Content starts
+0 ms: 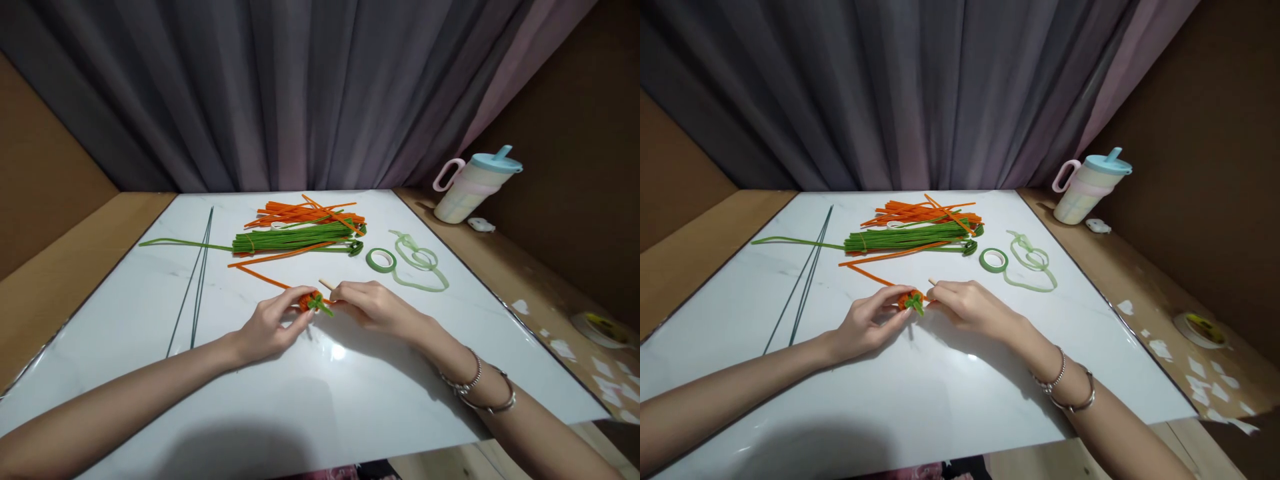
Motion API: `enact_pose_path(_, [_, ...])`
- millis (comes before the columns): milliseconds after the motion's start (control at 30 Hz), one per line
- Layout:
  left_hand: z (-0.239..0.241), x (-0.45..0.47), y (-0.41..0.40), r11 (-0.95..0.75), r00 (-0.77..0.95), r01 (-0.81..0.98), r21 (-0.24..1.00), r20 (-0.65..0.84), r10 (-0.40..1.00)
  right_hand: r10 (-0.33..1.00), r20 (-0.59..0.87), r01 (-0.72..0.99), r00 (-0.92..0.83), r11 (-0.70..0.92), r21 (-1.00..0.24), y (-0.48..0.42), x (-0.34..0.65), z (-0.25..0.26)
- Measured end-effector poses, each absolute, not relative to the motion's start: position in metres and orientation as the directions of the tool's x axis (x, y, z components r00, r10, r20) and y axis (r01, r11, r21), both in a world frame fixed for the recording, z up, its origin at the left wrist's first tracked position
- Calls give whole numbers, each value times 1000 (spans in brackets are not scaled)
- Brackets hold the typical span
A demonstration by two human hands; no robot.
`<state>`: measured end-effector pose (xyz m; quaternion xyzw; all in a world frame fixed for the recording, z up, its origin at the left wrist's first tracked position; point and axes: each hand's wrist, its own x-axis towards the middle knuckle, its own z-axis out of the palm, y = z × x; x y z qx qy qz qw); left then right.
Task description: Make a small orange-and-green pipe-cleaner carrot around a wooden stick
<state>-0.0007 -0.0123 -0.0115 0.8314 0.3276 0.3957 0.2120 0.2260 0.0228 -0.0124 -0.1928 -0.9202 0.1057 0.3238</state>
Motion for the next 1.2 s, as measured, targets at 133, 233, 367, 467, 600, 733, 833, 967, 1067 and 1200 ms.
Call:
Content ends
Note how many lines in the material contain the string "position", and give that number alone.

2